/---

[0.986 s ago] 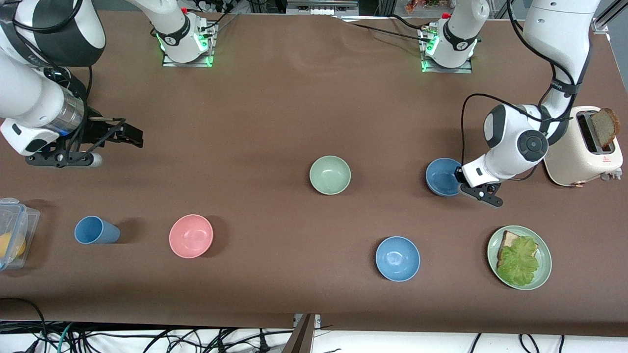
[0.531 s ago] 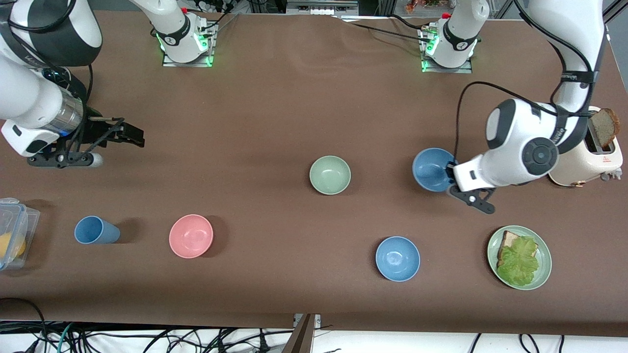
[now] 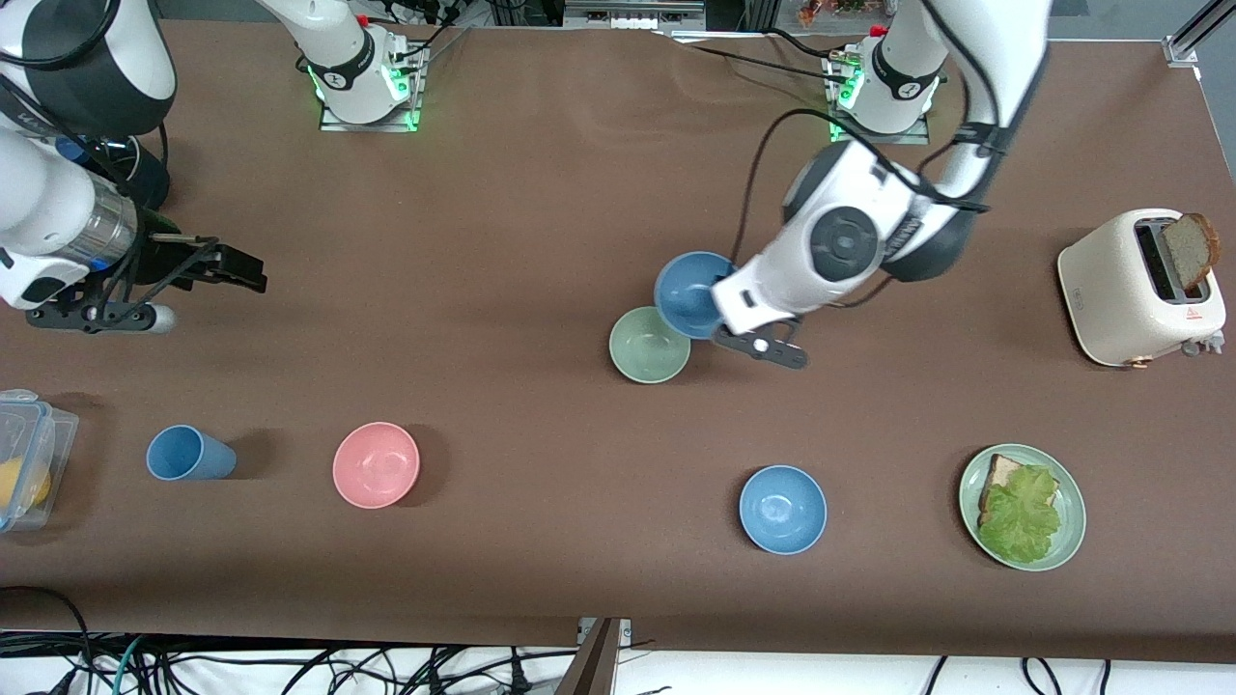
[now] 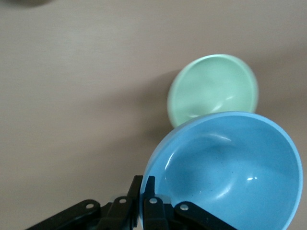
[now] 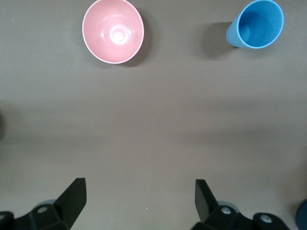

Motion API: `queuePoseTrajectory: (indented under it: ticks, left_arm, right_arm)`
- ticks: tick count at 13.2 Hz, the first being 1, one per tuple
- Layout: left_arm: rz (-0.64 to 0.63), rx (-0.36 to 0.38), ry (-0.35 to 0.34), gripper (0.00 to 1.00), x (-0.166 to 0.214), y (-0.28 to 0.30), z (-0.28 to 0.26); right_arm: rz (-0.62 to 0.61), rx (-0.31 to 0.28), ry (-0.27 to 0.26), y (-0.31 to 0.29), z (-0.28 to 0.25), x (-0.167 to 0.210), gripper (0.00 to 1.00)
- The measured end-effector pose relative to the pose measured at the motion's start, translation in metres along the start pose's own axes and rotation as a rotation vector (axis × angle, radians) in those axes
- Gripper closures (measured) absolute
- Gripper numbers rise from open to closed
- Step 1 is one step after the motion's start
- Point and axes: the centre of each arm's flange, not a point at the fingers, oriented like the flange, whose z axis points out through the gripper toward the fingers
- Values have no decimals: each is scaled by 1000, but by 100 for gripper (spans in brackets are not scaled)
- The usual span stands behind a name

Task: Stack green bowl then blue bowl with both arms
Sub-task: 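Lower the blue bowl into the green bowl and open the left gripper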

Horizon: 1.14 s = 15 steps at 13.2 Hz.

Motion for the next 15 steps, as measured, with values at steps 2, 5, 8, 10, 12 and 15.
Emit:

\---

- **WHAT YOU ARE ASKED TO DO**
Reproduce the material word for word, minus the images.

- **OUTPUT FOR THIS EXERCISE**
[0.986 s ago] 
[0.531 s ago] 
[now] 
[now] 
[now] 

Motion API: `queuePoseTrajectory: (indented under it: ticks, left_arm, right_arm)`
- ticks: tick count at 13.2 Hz, the first being 1, one per tuple
- Layout: left_arm: rz (-0.64 to 0.63), rx (-0.36 to 0.38), ry (-0.35 to 0.34), gripper (0.00 to 1.00), x (-0.166 to 0.214), y (-0.28 to 0.30), z (-0.28 to 0.26); right_arm: rz (-0.62 to 0.61), rx (-0.31 to 0.28), ry (-0.27 to 0.26), y (-0.31 to 0.29), z (-0.28 to 0.25), x (-0.167 to 0.210), gripper (0.00 to 1.00)
- The measured end-effector pose relative to the pose measured at the motion's start, translation in metres along the start pose's own axes and rotation as a rotation vector (axis × angle, radians) in those axes
- Gripper closures (measured) absolute
- Gripper numbers rise from open to closed
- Step 1 is one step after the motion's start
- Point and axes: the centre of each arm's flange, not a point at the fingers, oriented like the flange, whose z axis points out through the gripper toward the fingers
- Values have no decimals: each is scaled by 1000, but by 100 for gripper (spans in brackets are not scaled)
- The usual span stands behind a name

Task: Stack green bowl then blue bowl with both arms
Sub-task: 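Lower the blue bowl into the green bowl and open the left gripper
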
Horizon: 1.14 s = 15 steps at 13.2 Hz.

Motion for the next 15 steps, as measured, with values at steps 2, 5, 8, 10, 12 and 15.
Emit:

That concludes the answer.